Here are 2 examples:
Q: number of it whose(it contains "b") of ("b";"abc";"aaaaaaaaaaaaaaaaaaaaaaaaaaaaaaaaaaaaaaab";"aaaaaaaaaaaaaaaaac")
A: 3
T: 0.054 ms
I: singular integer
Q: number of it whose(it starts with "a") of ("b";"abc";"aaaaaaaaaaaaaaaaaaaaaaaaaaaaaaaaaaaaaaab";"aaaaaaaaaaaaaaaaac")
A: 3
T: 0.043 ms
I: singular integer
Generally, starts with
will be faster than contains
because contains
is more dependant upon the length of the string being examined than starts with
is.
This means that if you want to know which strings start with a
and contain b
, you should first filter by starts with
before using contains
. Both of the following examples are equivalent, but the first is faster:
Q: number of it whose(it starts with "a" AND it contains "b") of ("b";"abc";"aaaaaaaaaaaaaaaaaaaaaaaaaaaaaaaaaaaaaaab";"aaaaaaaaaaaaaaaaac")
A: 2
T: 0.037 ms
I: singular integer
Q: number of it whose(it contains "b" AND it starts with "a") of ("b";"abc";"aaaaaaaaaaaaaaaaaaaaaaaaaaaaaaaaaaaaaaab";"aaaaaaaaaaaaaaaaac")
A: 2
T: 0.049 ms
I: singular integer
The reason that this works is because when statements are combined with AND
inside of a WHOSE
clause, the first statement to be false stops the evaluation and eliminates the result immediately.
This means you generally want the fastest to evaluate items first in the WHOSE
clause, except in rare cases in which you also have to care about how many of the results the statement eliminates. If a statement is very fast, but only eliminates a small percentage of the results, then it may be better to use a statement that is a tad slower but eliminates a larger set of the results so that the subsequent clauses have less items to evalute.

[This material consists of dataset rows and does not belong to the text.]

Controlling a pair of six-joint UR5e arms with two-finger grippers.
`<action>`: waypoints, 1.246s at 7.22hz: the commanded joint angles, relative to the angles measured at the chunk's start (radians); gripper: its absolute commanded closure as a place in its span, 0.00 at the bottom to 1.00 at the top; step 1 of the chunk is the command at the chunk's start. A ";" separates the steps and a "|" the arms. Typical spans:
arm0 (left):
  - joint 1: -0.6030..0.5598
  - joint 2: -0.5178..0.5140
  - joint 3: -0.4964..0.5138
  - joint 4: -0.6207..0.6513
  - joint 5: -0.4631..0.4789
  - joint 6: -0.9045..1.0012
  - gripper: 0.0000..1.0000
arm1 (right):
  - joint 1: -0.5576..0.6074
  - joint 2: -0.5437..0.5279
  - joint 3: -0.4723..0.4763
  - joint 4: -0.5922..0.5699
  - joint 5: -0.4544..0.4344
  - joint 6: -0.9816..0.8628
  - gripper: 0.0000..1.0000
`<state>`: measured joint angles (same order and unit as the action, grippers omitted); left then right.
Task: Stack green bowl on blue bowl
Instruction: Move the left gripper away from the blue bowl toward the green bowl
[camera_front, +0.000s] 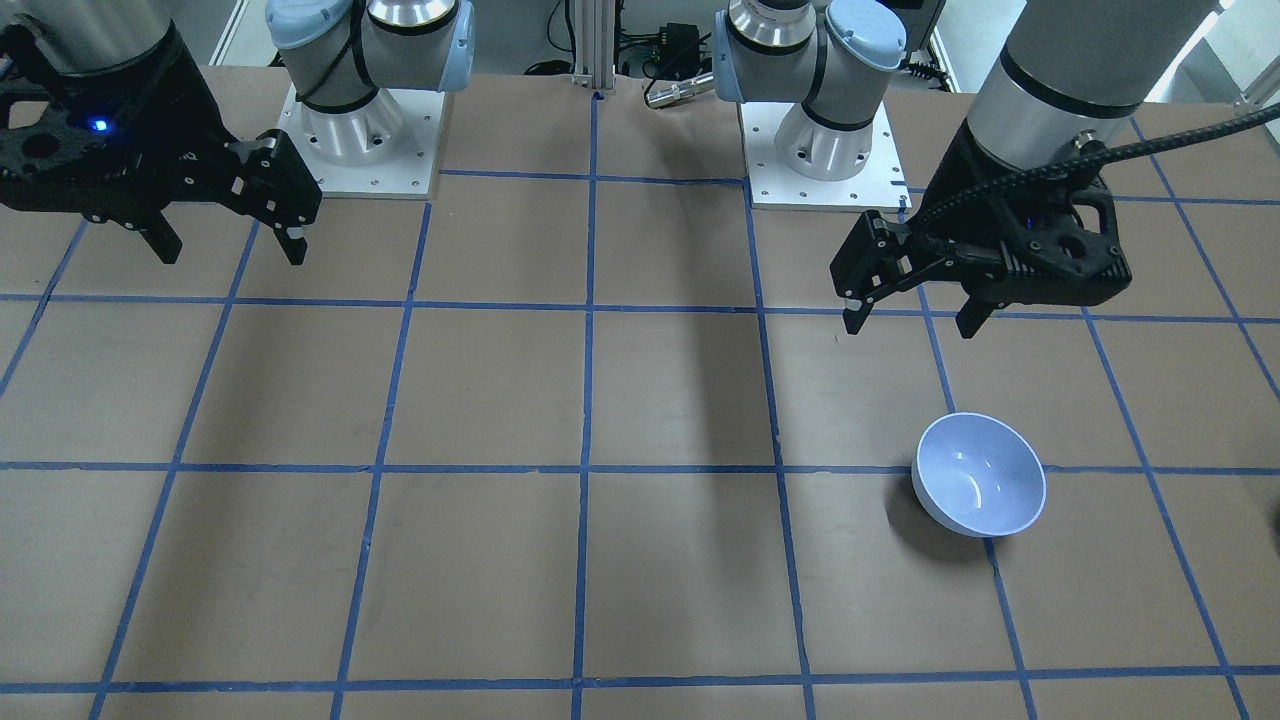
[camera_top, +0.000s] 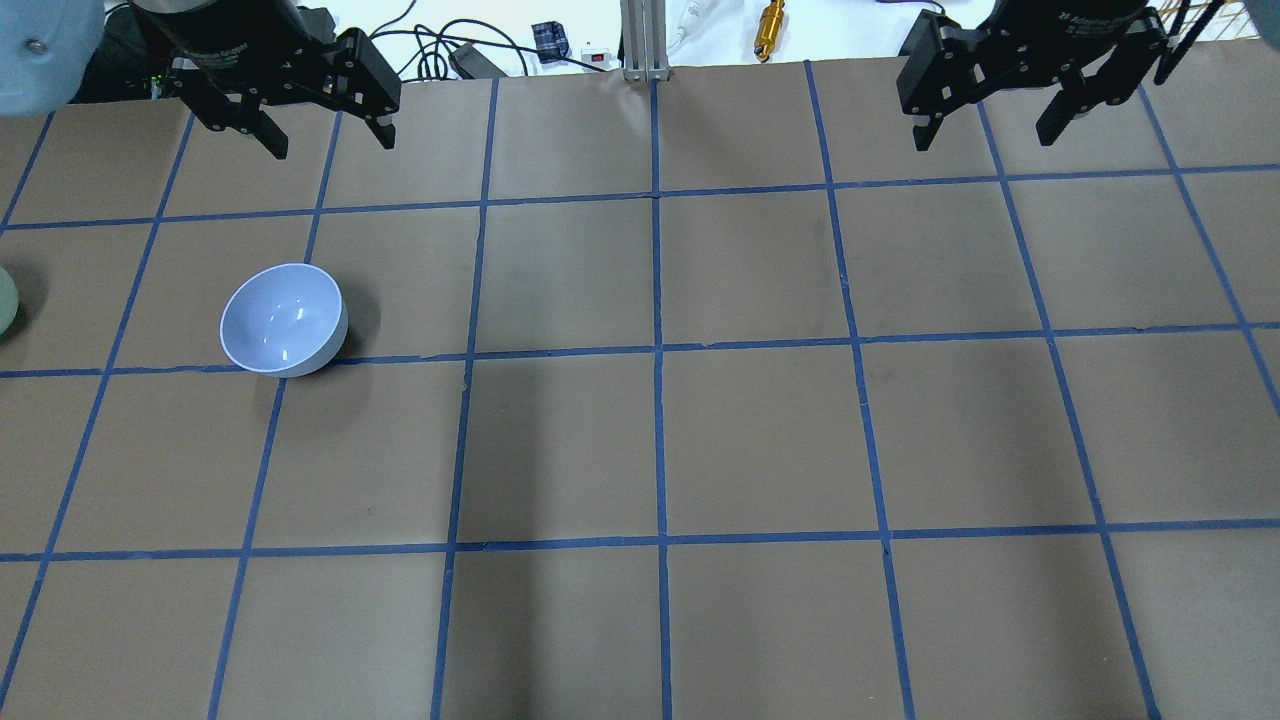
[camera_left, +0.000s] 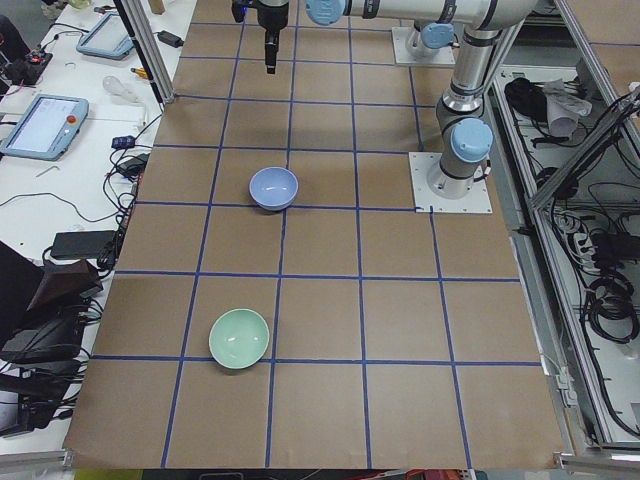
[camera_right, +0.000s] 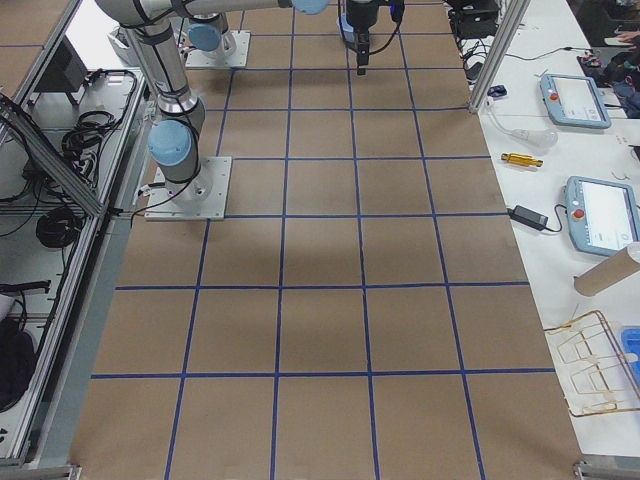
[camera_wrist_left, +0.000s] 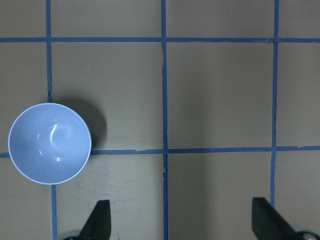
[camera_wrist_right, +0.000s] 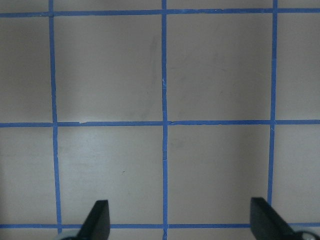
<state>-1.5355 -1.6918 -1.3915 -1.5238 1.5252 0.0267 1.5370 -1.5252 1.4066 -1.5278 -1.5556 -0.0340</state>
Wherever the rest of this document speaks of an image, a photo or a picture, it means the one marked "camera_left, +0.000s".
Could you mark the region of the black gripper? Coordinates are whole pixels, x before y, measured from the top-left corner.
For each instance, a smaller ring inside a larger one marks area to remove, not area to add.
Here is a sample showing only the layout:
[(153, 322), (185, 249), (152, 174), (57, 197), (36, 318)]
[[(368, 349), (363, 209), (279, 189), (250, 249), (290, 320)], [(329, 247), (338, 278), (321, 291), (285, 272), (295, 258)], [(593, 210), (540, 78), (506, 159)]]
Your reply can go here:
[(266, 30), (264, 40), (266, 72), (274, 75), (279, 51), (279, 32), (288, 24), (289, 1), (258, 0), (256, 9), (258, 23)]

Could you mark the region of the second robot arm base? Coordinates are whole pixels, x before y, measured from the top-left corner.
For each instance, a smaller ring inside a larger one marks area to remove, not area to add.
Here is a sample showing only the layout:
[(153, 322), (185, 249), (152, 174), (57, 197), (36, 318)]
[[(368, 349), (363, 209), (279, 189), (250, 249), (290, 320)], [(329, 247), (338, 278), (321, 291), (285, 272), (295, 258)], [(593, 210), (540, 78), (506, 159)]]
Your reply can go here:
[(401, 66), (453, 68), (455, 29), (451, 23), (416, 22), (391, 30), (395, 63)]

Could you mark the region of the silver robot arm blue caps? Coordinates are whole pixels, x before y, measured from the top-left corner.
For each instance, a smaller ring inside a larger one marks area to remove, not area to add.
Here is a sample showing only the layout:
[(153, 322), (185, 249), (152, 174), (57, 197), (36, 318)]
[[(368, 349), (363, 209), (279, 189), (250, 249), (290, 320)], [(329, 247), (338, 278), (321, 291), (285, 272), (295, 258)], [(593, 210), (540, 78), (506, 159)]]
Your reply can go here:
[(427, 174), (431, 191), (458, 200), (471, 190), (476, 169), (488, 159), (493, 144), (493, 133), (478, 110), (491, 71), (501, 62), (501, 49), (513, 43), (504, 35), (516, 33), (535, 5), (534, 1), (307, 1), (305, 10), (321, 26), (346, 16), (464, 25), (451, 81), (436, 110), (444, 151)]

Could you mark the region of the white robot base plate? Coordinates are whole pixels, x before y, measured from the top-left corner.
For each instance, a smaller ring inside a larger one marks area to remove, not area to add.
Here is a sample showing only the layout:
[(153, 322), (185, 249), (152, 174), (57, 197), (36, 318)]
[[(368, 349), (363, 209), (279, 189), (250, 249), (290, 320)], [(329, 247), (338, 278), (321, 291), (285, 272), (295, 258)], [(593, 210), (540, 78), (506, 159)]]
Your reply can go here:
[(441, 154), (410, 152), (408, 154), (414, 198), (418, 213), (491, 214), (492, 206), (482, 173), (478, 167), (467, 180), (447, 176), (441, 169)]

Now lets take a real world example using Session Relevance and try to optimize it.
The use case is to dynamically query for a running Firefox patch baseline. All of the following statements should return the 1 and only open action that meets all of the criteria.
This version takes ~40ms:
number of bes actions whose(name of it as lowercase contains "Firefox" as lowercase AND source of source fixlet of it contains "RESTAPI: Generate " AND baseline flag of source fixlet of it AND "jgstew" = name of issuer of it AND name of it as lowercase contains "Windows" as lowercase AND "Open" = state of it)
Lets see if moving the check for state to the front is faster: (~20ms)
number of bes actions whose("Open" = state of it AND name of it as lowercase contains "Firefox" as lowercase AND source of source fixlet of it contains "RESTAPI: Generate " AND baseline flag of source fixlet of it AND "jgstew" = name of issuer of it AND name of it as lowercase contains "Windows" as lowercase)
This turns out to be twice as fast! But why?
Let’s break it down individually and see.
number of bes actions whose("Open"= state of it)
number of bes actions whose(name of it as lowercase contains "Firefox" as lowercase)
number of bes actions whose(source of source fixlet of it contains "RESTAPI: Generate ")
number of bes actions whose("jgstew" = name of issuer of it)
number of bes actions whose(baseline flag of source fixlet of it)
number of bes actions whose(name of it as lowercase contains "Windows" as lowercase)
Now, let’s reorder the WHOSE
clause to go from fastest to slowest: (~10ms)
number of bes actions whose(baseline flag of source fixlet of it AND "Open"= state of it AND source of source fixlet of it contains "RESTAPI: Generate " AND "jgstew" = name of issuer of it AND name of it as lowercase contains "Firefox" as lowercase AND name of it as lowercase contains "Windows" as lowercase )
That is almost twice as fast again!
But can we do better?
number of bes actions whose(multiple flag of it)
Final result: (~4ms)
number of bes actions whose(multiple flag of it AND baseline flag of source fixlet of it AND "Open"= state of it AND source of source fixlet of it contains "RESTAPI: Generate " AND "jgstew" = name of issuer of it AND name of it as lowercase contains "Firefox" as lowercase AND name of it as lowercase contains "Windows" as lowercase )
So what? 4ms is 10 times faster than 40ms, but 40ms is still pleanty fast. Why bother with all of this optimization in this case? It is a valid point that for this particlar usecase in my particular environment, this optimization will make very little difference overall, BUT it is important to undertand that this optimization could have a much greater impact in a different environment with many more items to filter or more criteria to filter on.